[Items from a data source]
────

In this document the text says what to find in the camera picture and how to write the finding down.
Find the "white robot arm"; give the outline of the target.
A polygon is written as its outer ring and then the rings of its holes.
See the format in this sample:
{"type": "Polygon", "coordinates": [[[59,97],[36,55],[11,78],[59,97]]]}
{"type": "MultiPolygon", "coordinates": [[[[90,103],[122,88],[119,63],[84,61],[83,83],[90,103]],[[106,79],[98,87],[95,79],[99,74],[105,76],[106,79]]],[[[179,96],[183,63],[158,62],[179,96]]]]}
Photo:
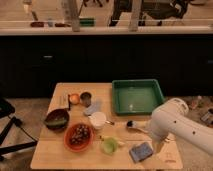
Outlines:
{"type": "Polygon", "coordinates": [[[188,112],[188,105],[180,98],[172,98],[158,106],[148,122],[149,137],[161,143],[172,133],[213,155],[213,129],[188,119],[188,112]]]}

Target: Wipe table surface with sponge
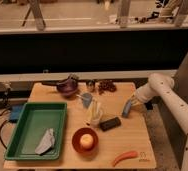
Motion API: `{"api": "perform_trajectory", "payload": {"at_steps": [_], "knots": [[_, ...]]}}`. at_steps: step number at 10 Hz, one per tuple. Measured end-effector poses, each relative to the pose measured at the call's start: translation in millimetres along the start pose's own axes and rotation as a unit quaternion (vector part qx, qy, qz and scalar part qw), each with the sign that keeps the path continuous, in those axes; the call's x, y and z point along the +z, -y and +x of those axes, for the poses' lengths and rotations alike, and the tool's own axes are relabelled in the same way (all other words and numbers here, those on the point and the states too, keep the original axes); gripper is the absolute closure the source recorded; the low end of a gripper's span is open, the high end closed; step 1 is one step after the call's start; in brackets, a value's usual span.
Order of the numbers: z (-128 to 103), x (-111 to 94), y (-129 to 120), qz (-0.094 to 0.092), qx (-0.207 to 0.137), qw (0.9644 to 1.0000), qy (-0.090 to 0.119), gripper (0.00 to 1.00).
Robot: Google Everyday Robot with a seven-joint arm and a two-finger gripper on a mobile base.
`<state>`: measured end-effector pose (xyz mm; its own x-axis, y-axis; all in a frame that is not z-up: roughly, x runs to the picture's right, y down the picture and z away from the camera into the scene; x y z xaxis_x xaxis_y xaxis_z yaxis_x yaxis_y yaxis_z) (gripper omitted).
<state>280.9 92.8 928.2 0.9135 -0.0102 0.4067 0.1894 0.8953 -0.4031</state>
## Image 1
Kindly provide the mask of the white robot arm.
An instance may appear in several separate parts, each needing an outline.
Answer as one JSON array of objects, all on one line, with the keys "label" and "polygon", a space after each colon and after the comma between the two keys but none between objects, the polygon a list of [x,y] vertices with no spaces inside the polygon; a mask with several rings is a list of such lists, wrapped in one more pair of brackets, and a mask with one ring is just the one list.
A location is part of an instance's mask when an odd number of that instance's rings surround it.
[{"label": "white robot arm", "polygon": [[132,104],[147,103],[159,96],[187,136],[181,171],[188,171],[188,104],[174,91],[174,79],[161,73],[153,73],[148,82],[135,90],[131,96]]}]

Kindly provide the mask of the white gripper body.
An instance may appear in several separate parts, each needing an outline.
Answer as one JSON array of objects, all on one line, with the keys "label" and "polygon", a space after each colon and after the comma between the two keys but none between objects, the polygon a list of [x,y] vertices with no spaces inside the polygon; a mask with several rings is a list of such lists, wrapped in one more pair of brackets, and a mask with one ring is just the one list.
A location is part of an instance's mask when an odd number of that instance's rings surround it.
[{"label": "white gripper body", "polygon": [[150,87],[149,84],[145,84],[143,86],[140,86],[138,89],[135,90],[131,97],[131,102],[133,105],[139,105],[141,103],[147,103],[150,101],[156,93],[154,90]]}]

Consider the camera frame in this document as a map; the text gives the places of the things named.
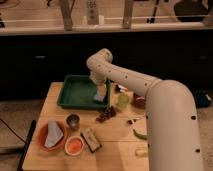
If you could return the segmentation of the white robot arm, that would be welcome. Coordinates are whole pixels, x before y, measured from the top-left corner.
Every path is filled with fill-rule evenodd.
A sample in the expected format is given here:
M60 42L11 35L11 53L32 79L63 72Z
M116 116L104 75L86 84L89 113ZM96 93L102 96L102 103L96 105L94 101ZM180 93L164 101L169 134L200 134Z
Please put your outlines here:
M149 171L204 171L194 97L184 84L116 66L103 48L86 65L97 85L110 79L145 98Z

────

What you need to do
Would you mind returning each entry above word for word, skipping the images?

Response area
In this document the text says what to find in the camera picture and how to write the finding down.
Find the "white robot arm"; give the outline of the target.
A polygon is written as its outer ring and then the rings of its holes.
See the format in this sample:
{"type": "Polygon", "coordinates": [[[59,97],[36,55],[11,78],[59,97]]]}
{"type": "MultiPolygon", "coordinates": [[[[90,103],[122,88],[119,63],[84,61],[83,83],[90,103]],[[106,79],[98,87],[95,79],[99,74],[105,76],[106,79]]],[[[179,96],[183,63],[158,62],[179,96]]]]}
Photo:
Outlines:
{"type": "Polygon", "coordinates": [[[188,112],[188,105],[180,98],[172,98],[158,106],[148,122],[149,137],[161,143],[172,133],[213,155],[213,129],[188,119],[188,112]]]}

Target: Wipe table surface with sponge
Motion API: `{"api": "perform_trajectory", "payload": {"at_steps": [_], "knots": [[_, ...]]}}`. at_steps: step number at 10 Hz, one per tuple. Measured end-effector poses, each relative to the pose measured at the call's start: translation in millimetres along the start pose's own axes and rotation as a unit quaternion (vector part qx, qy, qz and scalar part qw), each with the sign that keeps the path continuous, in those axes; the call's x, y and z point along the +z, -y and +x of those axes, for the poses' lengths and rotations alike, and the tool's own axes are relabelled in the same way (all other words and numbers here, those on the point and the states too, keep the original axes); gripper is the absolute closure the source recorded; the low end of a gripper's span is open, the high end closed; step 1 is one step after the call's start; in brackets, a value's usual span.
Order of the numbers: z (-128 to 103), x (-111 to 94), y (-129 to 120), qz (-0.094 to 0.092), qx (-0.207 to 0.137), qw (0.9644 to 1.0000), qy (-0.090 to 0.119), gripper (0.00 to 1.00).
Robot: Google Everyday Robot with a seven-joint arm and a two-finger gripper on a mobile base.
`<state>`: measured end-effector pose (xyz mm; its own x-axis, y-axis; all in a frame that is not z-up: roughly, x runs to the picture's right, y down the picture and z away from the camera into the scene; x y z xaxis_x xaxis_y xaxis_z yaxis_x yaxis_y yaxis_z) (gripper omitted).
<state>280.9 92.8 928.2 0.9135 -0.0102 0.4067 0.1894 0.8953 -0.4031</state>
## Image 1
Kindly provide the mask of the white robot arm.
An instance may appear in several separate parts, each needing an outline.
Answer as one JSON array of objects, all on one line, with the keys "label" and "polygon", a space after each colon and after the comma between the two keys but none between objects, the polygon a list of [x,y] vertices with no spaces inside the polygon; a mask with several rings is a list of such lists, wrapped in one more pair of brackets, and a mask with one ring is just the one list.
A location is part of an instance's mask when an odd number of that instance's rings surround it.
[{"label": "white robot arm", "polygon": [[132,104],[147,103],[159,96],[187,136],[181,171],[188,171],[188,104],[174,91],[174,79],[161,73],[153,73],[148,82],[135,90],[131,96]]}]

Kindly provide the mask of the white gripper body.
An instance may appear in several separate parts, each needing an outline.
Answer as one JSON array of objects, all on one line, with the keys "label" and "polygon", a space after each colon and after the comma between the two keys but none between objects, the polygon a list of [x,y] vertices with no spaces inside the polygon; a mask with several rings is a list of such lists, wrapped in one more pair of brackets, and a mask with one ring is just the one list.
A location is part of an instance's mask when an odd number of that instance's rings surround it.
[{"label": "white gripper body", "polygon": [[150,87],[149,84],[145,84],[143,86],[140,86],[138,89],[135,90],[131,97],[131,102],[133,105],[139,105],[141,103],[147,103],[150,101],[156,93],[154,90]]}]

Consider the camera frame in this document as a map; the text gives the places of the things named.
If you could return the segmentation of the white robot arm, that would be welcome. Coordinates are whole pixels, x before y, measured from the top-left corner.
Every path is filled with fill-rule evenodd.
A sample in the expected format is given here:
M60 42L11 35L11 53L32 79L63 72Z
M116 116L104 75L86 84L89 113ZM96 93L102 96L102 103L96 105L94 101ZM180 93L164 101L169 134L200 134Z
Please put your outlines here:
M149 171L204 171L194 97L184 84L116 66L103 48L86 65L97 85L110 79L145 98Z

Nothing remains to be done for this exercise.